Members of the raiding parties armed themselves with rifles, knives, and hand grenades. Smaller teams of men took on portions of the enemy trench, tossing grenades in, and then killing any survivors with a rifle or bayonet. They also examined the bodies of dead German soldiers, searching for documents and evidence of name and rank.

Snipers, in addition to firing from the trenches, also operated from no man’s land. They crept out at dawn, heavily camouflaged, to find cover before daylight. Adopting a trick from the Germans, British snipers hid inside of “O.P” trees (observation posts). These dummy trees, constructed by army engineers, provided protection for the snipers, allowing them to fire at unsuspecting enemy soldiers.

Despite these different strategies, the nature of trench warfare made it almost impossible for either army to overtake the other. Attacking infantry was slowed down by the barbed wire and bombed-out terrain of no man’s land, making the element of surprise very unlikely. Later in the war, the Allies did succeed in breaking through German lines using the newly-invented tank.

Poison Gas Attacks

In April 1915, the Germans unleashed an especially sinister new weapon at Ypres in northwestern Belgium – poison gas. Hundreds of French soldiers, overcome by deadly chlorine gas, fell to the ground, choking, convulsing, and gasping for air. Victims died a slow, horrible death as their lungs filled with fluid.

The Allies began producing gas masks to protect their men from the deadly vapor, while at the same time adding poison gas to their arsenal of weapons.

By 1917, the box respirator became standard issue, but that did not keep either side from the continued use of chlorine gas and the equally-deadly mustard gas. The latter caused an even more prolonged death, taking up to five weeks to kill its victims.

Yet poison gas, as devastating as its effects were, did not prove to be a decisive factor in the war because of its unpredictable nature (it relied upon wind conditions) and the development of effective gas masks.

Shell Shock

Given the overwhelming conditions imposed by trench warfare, it is not surprising that hundreds of thousands of men fell victim to “shell shock.”
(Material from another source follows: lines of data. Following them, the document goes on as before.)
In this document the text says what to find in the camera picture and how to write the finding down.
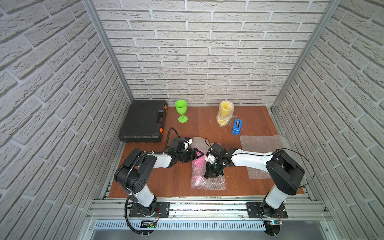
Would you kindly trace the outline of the blue tape dispenser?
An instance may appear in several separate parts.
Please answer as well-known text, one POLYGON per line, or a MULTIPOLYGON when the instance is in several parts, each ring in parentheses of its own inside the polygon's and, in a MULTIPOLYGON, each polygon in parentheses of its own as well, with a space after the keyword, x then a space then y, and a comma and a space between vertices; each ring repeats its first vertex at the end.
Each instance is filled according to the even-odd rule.
POLYGON ((239 135, 240 134, 240 131, 241 131, 241 128, 242 128, 242 124, 243 124, 243 121, 240 120, 240 119, 235 119, 235 122, 234 122, 234 125, 233 125, 233 129, 232 129, 232 134, 233 135, 239 135))

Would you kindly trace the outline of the black plastic tool case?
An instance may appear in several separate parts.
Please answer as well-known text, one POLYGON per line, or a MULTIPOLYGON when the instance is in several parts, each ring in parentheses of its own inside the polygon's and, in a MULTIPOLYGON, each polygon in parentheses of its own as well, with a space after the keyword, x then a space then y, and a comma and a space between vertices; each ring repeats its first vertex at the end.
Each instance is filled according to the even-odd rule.
POLYGON ((120 141, 159 143, 163 137, 167 109, 168 102, 165 100, 135 100, 120 129, 120 141))

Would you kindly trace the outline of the pink plastic wine glass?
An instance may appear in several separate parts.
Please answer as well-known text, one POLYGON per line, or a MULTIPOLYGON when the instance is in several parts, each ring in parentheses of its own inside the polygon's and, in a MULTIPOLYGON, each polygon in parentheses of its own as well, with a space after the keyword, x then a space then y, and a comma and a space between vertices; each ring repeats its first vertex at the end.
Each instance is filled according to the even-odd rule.
POLYGON ((206 161, 204 157, 200 157, 197 160, 192 162, 193 172, 192 172, 192 181, 191 187, 193 189, 198 189, 205 183, 204 174, 206 172, 206 161))

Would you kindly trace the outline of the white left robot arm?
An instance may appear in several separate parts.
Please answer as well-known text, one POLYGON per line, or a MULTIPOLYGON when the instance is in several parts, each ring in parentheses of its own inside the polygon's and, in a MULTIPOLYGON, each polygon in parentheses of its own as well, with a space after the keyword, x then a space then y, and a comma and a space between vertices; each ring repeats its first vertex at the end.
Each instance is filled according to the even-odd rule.
POLYGON ((153 169, 171 168, 176 163, 189 163, 204 154, 197 148, 176 151, 168 148, 167 152, 145 152, 134 149, 114 174, 114 181, 119 183, 133 202, 144 208, 150 207, 155 195, 147 182, 153 169))

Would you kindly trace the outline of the aluminium corner post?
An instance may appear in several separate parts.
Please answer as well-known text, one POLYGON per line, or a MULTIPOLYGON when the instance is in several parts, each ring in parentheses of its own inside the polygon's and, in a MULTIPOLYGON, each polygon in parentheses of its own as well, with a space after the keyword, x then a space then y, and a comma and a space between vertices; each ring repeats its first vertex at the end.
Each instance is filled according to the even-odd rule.
POLYGON ((283 99, 283 96, 285 95, 286 91, 288 90, 289 86, 291 85, 294 77, 299 72, 299 70, 300 70, 302 64, 305 62, 307 56, 313 50, 313 48, 314 48, 315 44, 317 43, 320 35, 323 33, 324 29, 326 28, 326 26, 330 22, 332 16, 336 12, 340 3, 341 3, 341 0, 332 0, 327 5, 327 8, 325 9, 324 14, 320 18, 320 20, 319 20, 318 24, 316 25, 312 35, 310 36, 309 40, 307 41, 303 51, 299 55, 298 60, 296 61, 296 63, 294 64, 294 67, 290 71, 288 78, 286 79, 285 83, 283 84, 277 98, 273 102, 273 104, 270 108, 272 113, 277 109, 278 105, 280 104, 280 101, 283 99))
POLYGON ((105 51, 112 63, 112 66, 114 68, 114 70, 116 71, 116 74, 118 76, 118 79, 119 81, 121 82, 122 86, 123 86, 123 89, 125 91, 125 93, 127 94, 127 97, 130 101, 130 103, 132 104, 135 99, 134 99, 134 96, 129 88, 129 85, 127 83, 127 80, 125 78, 125 75, 122 71, 122 68, 119 64, 119 61, 118 61, 118 58, 117 58, 117 55, 113 49, 113 46, 110 42, 110 39, 108 38, 108 35, 107 35, 107 32, 103 26, 103 22, 98 14, 98 11, 93 3, 93 1, 91 0, 83 0, 83 3, 85 5, 85 8, 87 10, 87 13, 89 14, 90 16, 90 19, 92 20, 93 22, 93 25, 99 35, 99 38, 105 48, 105 51))

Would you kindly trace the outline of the right aluminium corner post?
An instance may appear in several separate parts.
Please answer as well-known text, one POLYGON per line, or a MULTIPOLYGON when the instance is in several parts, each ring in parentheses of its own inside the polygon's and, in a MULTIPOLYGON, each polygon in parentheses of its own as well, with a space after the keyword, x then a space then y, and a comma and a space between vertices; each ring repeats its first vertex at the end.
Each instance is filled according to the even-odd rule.
POLYGON ((312 35, 310 36, 309 40, 307 41, 303 51, 299 55, 298 60, 296 61, 296 63, 294 64, 294 67, 290 71, 288 78, 286 79, 285 83, 283 84, 277 98, 273 102, 273 104, 270 108, 272 113, 277 109, 278 105, 280 104, 280 101, 283 99, 283 96, 285 95, 286 91, 288 90, 289 86, 291 85, 294 77, 299 72, 299 70, 300 70, 302 64, 305 62, 307 56, 313 50, 313 48, 314 48, 315 44, 317 43, 320 35, 323 33, 324 29, 326 28, 326 26, 330 22, 332 16, 336 12, 340 3, 341 3, 341 0, 332 0, 327 5, 327 8, 325 9, 324 14, 320 18, 320 20, 319 20, 318 24, 316 25, 312 35))

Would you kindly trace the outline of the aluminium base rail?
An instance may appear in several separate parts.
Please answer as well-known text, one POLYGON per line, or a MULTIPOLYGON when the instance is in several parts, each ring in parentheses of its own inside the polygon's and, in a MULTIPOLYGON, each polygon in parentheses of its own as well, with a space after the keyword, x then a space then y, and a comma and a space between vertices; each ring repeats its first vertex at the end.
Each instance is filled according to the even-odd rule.
MULTIPOLYGON (((262 210, 263 196, 159 198, 157 230, 265 231, 290 222, 320 224, 327 240, 340 235, 323 202, 308 195, 289 197, 279 210, 262 210)), ((128 230, 123 198, 94 200, 78 236, 89 240, 96 230, 128 230)))

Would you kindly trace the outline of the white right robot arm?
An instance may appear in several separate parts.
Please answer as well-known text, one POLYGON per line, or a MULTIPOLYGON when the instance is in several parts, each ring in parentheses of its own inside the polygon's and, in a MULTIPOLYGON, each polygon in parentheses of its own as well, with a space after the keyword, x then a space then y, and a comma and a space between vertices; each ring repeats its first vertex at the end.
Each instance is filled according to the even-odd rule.
POLYGON ((205 156, 206 179, 217 178, 224 174, 227 167, 247 167, 261 170, 270 174, 274 186, 263 200, 263 207, 277 210, 288 196, 297 194, 305 170, 284 150, 273 153, 255 153, 231 148, 225 150, 215 144, 205 156))

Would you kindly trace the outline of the green plastic wine glass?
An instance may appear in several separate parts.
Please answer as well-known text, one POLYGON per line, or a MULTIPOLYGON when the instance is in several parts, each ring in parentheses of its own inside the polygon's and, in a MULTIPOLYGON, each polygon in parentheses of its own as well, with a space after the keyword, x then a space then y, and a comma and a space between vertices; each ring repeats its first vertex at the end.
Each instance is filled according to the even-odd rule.
POLYGON ((175 102, 176 111, 179 113, 178 121, 180 123, 186 123, 188 121, 188 117, 185 116, 187 112, 187 102, 185 100, 178 100, 175 102))

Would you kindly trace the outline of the left aluminium corner post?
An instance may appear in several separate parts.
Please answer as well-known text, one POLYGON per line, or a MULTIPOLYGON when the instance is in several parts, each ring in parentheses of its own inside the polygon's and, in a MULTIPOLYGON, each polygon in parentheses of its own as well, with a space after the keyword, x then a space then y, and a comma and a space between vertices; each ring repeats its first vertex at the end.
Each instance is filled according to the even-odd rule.
POLYGON ((122 86, 123 86, 123 89, 125 91, 125 93, 127 94, 127 97, 130 101, 130 103, 132 104, 135 99, 134 99, 134 96, 129 88, 129 85, 127 83, 127 80, 125 78, 125 75, 122 71, 122 68, 119 64, 119 61, 118 61, 118 58, 117 58, 117 55, 113 49, 113 46, 110 42, 110 39, 108 38, 108 35, 107 35, 107 32, 103 26, 103 22, 98 14, 98 11, 93 3, 93 1, 91 0, 83 0, 83 3, 85 5, 85 8, 87 10, 87 13, 89 14, 90 16, 90 19, 92 20, 93 22, 93 25, 99 35, 99 38, 105 48, 105 51, 112 63, 112 66, 114 68, 114 70, 116 71, 116 74, 118 76, 118 79, 119 81, 121 82, 122 86))
Early in the war, the term referred to what was believed to be the result of an actual physical injury to the nervous system, brought about by exposure to constant shelling. Symptoms ranged from physical abnormalities (tics and tremors, impaired vision and hearing, and paralysis) to emotional manifestations (panic, anxiety, insomnia, and a near-catatonic state).

When shell shock was later determined to be a psychological response to emotional trauma, men received little sympathy and were often accused of cowardice. Some shell-shocked soldiers who had fled their posts were even labeled deserters and were summarily shot by a firing squad.

By the end of the war, however, as cases of shell shock soared and came to include officers as well as enlisted men, the British military built several military hospitals devoted to caring for these men.

The Legacy of Trench Warfare

Due in part to the Allies’ use of tanks in the last year of the war, the stalemate was finally broken. By the time the armistice was signed on November 11, 1918, an estimated 8.5 million men (on all fronts) had lost their lives in the “war to end all wars.” Yet, many survivors who returned home would never be the same again, whether their wounds were physical or emotional.

By the end of World War I, trench warfare had become the very symbol of futility; thus, it has been a tactic intentionally avoided by modern-day military strategists in favor of movement, surveillance, and airpower.

https://www.thoughtco.com/trenches-in-world-war-i-1779981

9 thoughts on “History of Trench Warfare in World War I

  1. On a side-note, and most here probably already know this, but Veteran’s Day (today) used to be Armistice Day.

    It morphed from being a day honoring a peace truce to a day honoring those who were willing to participate in unjust wars. One Eighty, for sure.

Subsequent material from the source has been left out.